■ Task objective
Somewhere in the records below is a line containing "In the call". Copy that line and everything after it through the end, unchanged.

Start of Available data

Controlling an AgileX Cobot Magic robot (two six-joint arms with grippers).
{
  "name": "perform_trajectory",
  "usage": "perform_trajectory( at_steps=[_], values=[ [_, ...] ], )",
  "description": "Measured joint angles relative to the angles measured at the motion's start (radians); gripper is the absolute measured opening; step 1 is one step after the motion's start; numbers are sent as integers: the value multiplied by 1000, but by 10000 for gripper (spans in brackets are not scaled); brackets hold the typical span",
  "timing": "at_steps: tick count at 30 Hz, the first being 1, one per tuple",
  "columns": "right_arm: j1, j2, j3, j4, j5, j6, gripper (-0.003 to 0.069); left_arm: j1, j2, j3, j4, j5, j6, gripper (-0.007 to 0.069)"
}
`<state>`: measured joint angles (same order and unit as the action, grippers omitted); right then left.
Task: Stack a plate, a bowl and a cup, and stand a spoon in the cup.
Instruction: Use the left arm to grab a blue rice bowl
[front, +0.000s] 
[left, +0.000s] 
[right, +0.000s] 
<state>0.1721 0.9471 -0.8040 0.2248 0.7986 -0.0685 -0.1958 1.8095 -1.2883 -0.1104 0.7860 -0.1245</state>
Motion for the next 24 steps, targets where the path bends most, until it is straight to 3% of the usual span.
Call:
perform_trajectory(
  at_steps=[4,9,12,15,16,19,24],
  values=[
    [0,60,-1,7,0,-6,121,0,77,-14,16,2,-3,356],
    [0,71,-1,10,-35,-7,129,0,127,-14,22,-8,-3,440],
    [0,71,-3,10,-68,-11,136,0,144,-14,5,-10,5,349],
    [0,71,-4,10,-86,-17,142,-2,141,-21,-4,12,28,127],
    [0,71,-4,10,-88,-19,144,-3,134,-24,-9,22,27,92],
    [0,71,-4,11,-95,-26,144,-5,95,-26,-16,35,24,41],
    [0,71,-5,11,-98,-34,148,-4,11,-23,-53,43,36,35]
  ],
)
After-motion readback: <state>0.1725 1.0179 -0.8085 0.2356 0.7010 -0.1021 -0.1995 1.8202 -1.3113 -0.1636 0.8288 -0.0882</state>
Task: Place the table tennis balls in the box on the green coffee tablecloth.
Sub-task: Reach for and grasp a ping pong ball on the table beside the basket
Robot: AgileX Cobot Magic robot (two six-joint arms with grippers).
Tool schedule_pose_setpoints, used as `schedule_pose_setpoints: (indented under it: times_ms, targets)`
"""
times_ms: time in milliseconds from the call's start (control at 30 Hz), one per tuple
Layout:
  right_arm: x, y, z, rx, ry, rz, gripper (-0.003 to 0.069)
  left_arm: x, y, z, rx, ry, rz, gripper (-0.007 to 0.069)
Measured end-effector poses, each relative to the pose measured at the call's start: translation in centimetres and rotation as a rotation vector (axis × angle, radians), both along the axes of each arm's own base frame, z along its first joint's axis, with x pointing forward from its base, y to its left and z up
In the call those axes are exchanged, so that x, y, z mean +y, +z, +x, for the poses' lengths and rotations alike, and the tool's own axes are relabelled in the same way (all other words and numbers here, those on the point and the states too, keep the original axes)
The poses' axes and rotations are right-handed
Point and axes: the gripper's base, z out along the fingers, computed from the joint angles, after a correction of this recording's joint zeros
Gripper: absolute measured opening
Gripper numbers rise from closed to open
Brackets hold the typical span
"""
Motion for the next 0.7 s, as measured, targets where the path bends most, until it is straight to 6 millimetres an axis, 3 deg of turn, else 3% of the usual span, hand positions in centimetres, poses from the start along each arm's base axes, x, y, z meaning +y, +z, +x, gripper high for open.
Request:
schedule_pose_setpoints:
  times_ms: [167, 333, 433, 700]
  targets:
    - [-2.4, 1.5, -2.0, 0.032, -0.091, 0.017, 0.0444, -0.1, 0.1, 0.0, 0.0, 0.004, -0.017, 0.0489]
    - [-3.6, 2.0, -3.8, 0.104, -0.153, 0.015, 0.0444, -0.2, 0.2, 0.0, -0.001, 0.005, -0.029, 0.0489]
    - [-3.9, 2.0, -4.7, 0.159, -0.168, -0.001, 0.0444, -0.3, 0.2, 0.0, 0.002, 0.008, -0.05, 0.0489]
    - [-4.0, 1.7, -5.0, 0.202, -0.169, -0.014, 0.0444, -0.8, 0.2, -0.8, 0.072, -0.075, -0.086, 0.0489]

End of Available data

■ Response
In the call those axes are exchanged, so that x, y, z mean +y, +z, +x, for the poses' lengths and rotations alike, and the tool's own axes are relabelled in the same way (all other words and numbers here, those on the point and the states too, keep the original axes)
The poses' axes and rotations are right-handed
Point and axes: the gripper's base, z out along the fingers, computed from the joint angles, after a correction of this recording's joint zeros
Gripper: absolute measured opening
Gripper numbers rise from closed to open
Brackets hold the typical span
"""
Motion for the next 0.7 s, as measured, targets where the path bends most, until it is straight to 6 millimetres an axis, 3 deg of turn, else 3% of the usual span, hand positions in centimetres, poses from the start along each arm's base axes, x, y, z meaning +y, +z, +x, gripper high for open.
Request:
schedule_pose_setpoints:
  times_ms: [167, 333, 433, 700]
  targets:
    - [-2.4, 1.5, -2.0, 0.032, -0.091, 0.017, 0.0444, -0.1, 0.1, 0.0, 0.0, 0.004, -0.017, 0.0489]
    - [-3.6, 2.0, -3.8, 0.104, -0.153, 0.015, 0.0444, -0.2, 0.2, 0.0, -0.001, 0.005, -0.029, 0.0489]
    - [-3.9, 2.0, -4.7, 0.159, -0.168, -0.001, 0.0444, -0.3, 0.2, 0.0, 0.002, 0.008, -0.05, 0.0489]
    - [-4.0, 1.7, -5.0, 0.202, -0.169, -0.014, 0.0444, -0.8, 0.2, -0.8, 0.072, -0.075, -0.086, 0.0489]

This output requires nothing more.